I use 127W as "home base". On my mover the position is 0000 and stored in memory 1.
If (and it will happen as you sweep the arc) the settings get out of kilter. Returning to 127W. Using the dish mover controls to move the dish back to peak the signal. And using the resync, reset position function. Puts your overall satellite positions in alignment.
Huh? What's this guy talking about?
My personal experience. I found 127W. It's set at 0000 on the counter (actuator encoder counts).
Next sat is 125W. Its signal is highest at 135 and stored in the mover in position 2.
Lets zoom up to 99W. Where is it? Set the receiver to a strong C band tp and assign the mover to use memory position 10 for it. Set the receiver tuner setup to use diseqc position 10.
Move the dish until you finally find 99W (let's drop the decimal. okay?).
To peak signal. You have to use the dish mover controls to move the dish East/West. Until the signal as as strong as it can get. Make sure that you are actually on 99W and not a neighbor. Then. Satisfied. Stab the position into the mover memory.
Fine. Let's try 97W. It's a touch East of 99W. Setup the receiver to tune to a strong tp on it. Set the mover for the memory position you please. How about 11?
The counter for 99W was (let's say) 950. So you move the dish until you snag 97W. Make sure it's actually 97W.
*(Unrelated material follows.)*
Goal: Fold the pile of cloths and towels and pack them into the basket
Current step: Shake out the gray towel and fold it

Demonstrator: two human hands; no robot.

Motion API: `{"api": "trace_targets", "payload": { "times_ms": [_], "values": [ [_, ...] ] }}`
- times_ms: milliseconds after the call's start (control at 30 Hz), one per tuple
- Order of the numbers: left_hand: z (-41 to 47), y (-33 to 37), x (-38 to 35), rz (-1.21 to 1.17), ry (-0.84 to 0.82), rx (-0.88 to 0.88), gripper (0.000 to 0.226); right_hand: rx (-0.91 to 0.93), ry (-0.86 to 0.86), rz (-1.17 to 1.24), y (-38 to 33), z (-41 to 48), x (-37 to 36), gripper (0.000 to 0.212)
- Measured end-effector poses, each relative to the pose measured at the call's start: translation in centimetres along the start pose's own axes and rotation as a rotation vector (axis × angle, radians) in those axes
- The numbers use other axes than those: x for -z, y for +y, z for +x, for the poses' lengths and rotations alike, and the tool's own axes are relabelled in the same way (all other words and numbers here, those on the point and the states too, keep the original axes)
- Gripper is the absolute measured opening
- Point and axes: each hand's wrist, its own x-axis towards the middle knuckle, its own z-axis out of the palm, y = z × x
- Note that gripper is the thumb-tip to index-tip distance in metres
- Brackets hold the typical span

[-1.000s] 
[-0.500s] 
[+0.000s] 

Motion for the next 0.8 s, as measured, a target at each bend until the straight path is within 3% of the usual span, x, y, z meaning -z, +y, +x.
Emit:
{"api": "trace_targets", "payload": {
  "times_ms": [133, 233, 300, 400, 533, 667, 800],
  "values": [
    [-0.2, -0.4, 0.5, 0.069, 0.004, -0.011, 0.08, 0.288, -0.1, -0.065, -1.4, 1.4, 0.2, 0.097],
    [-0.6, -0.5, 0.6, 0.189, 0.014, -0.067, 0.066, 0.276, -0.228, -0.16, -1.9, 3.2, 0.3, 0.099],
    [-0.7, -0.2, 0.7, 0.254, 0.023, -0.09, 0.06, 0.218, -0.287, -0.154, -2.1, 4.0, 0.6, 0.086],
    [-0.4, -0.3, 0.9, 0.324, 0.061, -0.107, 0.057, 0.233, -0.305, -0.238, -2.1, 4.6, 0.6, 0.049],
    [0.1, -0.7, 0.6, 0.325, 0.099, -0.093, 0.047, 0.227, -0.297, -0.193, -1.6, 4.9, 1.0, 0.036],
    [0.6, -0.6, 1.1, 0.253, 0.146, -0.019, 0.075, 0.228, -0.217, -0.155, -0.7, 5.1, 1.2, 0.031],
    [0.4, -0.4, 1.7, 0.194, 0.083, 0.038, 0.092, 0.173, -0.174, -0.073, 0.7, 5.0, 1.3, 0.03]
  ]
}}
Go East. Go West. Until you get the strongest signal. The counter on the mover is....1025. Stab that position in the mover's memory.
Now subtract 97's position from 99's position. Don't forget we have a 0.2 degree increase for 2 degree separation in the satellites. We get a difference of 75. Jot it on a sheet of ruled paper.
97W 1025
............75 difference 2.2 deg.
99.2W 950
Get all setup to grab 101W. Receiver, mover memory slot chosen. Do it again. Peak the signal and store the location.
Now. "Bumping" the dish all over the place is going to add errors in the positions. Accept that it will happen.
The italics above are your eraser marks as you go forward.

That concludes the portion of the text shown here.